A sliver of sunlight cuts across the room like a knife. You get up to close the blinds and resume your position at your father’s bedside. No one had thought it important to inform you that he had a heart attack two months ago, that the slightest provocation could trigger another episode.
“We didn’t want to worry you,” your mother and sister said simultaneously, their eyes not meeting yours.
They might as well have had someone else translate their excuse into: You already have HIV. We didn’t want to bother you with another sickness in the family. Although a part of you knows they didn’t deliberately leave you out of that important piece of news, it was easier for you to assume the position of offense. Why?

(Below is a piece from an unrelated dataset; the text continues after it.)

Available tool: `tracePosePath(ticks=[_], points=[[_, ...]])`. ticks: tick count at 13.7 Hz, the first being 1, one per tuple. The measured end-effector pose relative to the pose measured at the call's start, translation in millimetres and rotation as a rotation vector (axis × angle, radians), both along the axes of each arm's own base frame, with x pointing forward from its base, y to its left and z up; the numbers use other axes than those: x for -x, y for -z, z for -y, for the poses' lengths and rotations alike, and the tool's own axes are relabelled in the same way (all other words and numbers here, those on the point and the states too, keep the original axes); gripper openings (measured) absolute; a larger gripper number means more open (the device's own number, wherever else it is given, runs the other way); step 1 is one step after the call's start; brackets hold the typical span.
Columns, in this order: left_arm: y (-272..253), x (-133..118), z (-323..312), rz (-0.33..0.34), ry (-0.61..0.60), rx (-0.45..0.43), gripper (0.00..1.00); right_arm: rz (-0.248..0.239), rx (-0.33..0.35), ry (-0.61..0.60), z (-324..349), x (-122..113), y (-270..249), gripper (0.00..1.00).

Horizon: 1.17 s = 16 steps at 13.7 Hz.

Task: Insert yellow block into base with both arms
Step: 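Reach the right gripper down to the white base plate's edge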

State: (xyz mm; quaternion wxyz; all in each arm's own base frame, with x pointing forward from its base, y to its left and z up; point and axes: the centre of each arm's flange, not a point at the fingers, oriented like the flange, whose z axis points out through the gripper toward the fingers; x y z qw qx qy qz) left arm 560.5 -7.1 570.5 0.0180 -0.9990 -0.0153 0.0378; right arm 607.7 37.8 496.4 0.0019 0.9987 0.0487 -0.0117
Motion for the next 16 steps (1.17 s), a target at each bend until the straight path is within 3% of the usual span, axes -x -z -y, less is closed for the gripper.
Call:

Because it easily overshadowed the guilt in your chest.
You watch your father draw long, almost-shallow breaths, mystified at how serene he looks, how different he seems from the image of the man you’ve carried in your head for a while now. Why should you feel any guilt? You didn’t slip a hand in his chest and cause the heart attack. “But you could have triggered it,” the accusing voice you’ve been trying to shut out of your ears insists.
You stare at your father, long and hard, willing for the voice that says he deserves what happened to him to consume your mind. He deserved it for abandoning you when you needed him the most. He deserved it for not telling you it wasn’t the end of the world like Chioma had. As you stare at him now you want to tell him your grievances. Not in a shouting match, but in a simple conversation between a father and his daughter.
But when your father’s eyes flutter open as he wakes, and he requests a cup of water, you raise the cup gently to his parched lips. You place your left arm in a supporting motion behind his head and simply look into his eyes, so much like yours, losing every form of speech.
- Biko: Igbo word for please.
- Area boys: Nigerian slang for touts or thugs.
- Ajebutter: Nigerian slang for someone who is posh.
- Ajepako: Nigerian slang for someone who is not posh.
- Kabu Kabu: Nigerian slang for a run-down car or taxi.
- Buba: A top or blouse commonly worn by the Yoruba in Nigeria.
- Okazi: Vegetables commonly found in regions of Africa, Asia, and South America.
- Ofe nsala: Nigerian soup commonly eaten by the Igbo people of Nigeria.
- Ehihie oma: Igbo way of saying “Good afternoon.”
- Fufu: Popular West African dish made from boiled or ground plantain, yam, or cassava.
- Kaftan: A traditional two-piece design with sleeves and long pants that is commonly worn by the Hausas in Northern Nigeria but is now somewhat common among people of other tribes.